Campagna. Una ricerca europea, pubblicata nel febbraio 2011 sul New England Journal of Medicine, ha evidenziato che i bambini che crescono in ambienti in cui è presente una vasta gamma di microorganismi (come le fattorie tradizionali) sono protetti dall’asma e dalle malattie allergiche. La ricerca si basa su due diversi studi: uno ha analizzato i batteri presenti nella polvere trovata nei materassi dei letti dei bambini; l’altro ha esaminato la polvere delle loro camere per verificare la presenza batterica e fungina. In entrambi gli studi è stato rilevato che i bambini che vivono in campagna sono esposti a una maggiore varietà di microorganismi ambientali e presentano una minore incidenza di asma. Alla protezione contro asma, eczema e rinite allergica potrebbe contribuire anche l’esposizione all’ambiente agreste in epoca prenatale (tramite il contatto della futura madre con coltivazioni di cereali e/o animali), come è stato mostrato da uno studio pubblicato sull’European Respiratory Journal nel 2008.
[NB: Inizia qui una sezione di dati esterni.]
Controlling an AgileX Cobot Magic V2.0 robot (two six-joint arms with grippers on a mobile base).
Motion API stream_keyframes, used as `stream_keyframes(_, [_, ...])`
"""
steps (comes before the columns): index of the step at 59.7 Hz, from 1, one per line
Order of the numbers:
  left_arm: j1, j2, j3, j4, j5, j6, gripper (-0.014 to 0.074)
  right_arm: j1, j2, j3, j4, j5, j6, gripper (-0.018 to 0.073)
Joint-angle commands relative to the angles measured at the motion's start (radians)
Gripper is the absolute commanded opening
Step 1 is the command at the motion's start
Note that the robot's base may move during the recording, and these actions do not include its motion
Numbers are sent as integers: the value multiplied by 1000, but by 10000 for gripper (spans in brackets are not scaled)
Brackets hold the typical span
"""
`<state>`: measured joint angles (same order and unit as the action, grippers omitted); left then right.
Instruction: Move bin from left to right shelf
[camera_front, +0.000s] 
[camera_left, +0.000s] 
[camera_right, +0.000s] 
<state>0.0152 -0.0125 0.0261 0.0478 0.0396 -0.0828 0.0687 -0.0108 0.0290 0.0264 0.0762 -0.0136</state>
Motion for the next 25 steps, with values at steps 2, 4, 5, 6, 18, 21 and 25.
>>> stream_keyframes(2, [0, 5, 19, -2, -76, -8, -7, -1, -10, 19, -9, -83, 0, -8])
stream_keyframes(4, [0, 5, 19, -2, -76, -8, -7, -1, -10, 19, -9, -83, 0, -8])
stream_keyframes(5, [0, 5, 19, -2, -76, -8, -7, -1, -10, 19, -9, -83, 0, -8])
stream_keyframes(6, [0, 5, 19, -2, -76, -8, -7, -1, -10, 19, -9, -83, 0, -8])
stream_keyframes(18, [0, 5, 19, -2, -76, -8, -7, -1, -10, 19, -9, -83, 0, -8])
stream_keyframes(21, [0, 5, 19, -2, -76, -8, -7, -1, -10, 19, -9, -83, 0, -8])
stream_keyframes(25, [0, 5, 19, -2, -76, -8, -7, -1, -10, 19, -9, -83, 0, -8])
Animali domestici. Nel 2007, sul Journal of Investigational Allergology and Clinical Immunology è stato pubblicato uno studio realizzato con l’obiettivo di verificare se la convivenza con animali domestici avesse come conseguenza una maggiore o minore insorgenza di patologie allergiche nella prima infanzia. La ricerca ha preso in esame famiglie in cui un animale domestico (cani, gatti o uccelli) fosse presente fin dalla nascita del bambino; l’esistenza delle patologie allergiche (asma bronchiale, rinite allergica o eczema) è stata rilevata quando il bambino aveva due anni d’età. I risultati dello studio mostrano che lo sviluppo di allergie nella prima infanzia non sembra essere condizionato dalla presenza di gatti o uccelli, mentre sembra invece essere influenzato dall’esistenza di cani in famiglia: la presenza di un cane è risultata infatti correlata con una minore incidenza di asma ed eczema. Tuttavia, questo risultato è stato riscontrato solo nelle famiglie in cui non c’era una pregressa storia di allergie: nelle famiglie che invece presentavano una storia di allergie, la presenza di un cane era correlata con una maggiore incidenza di eczema e asma.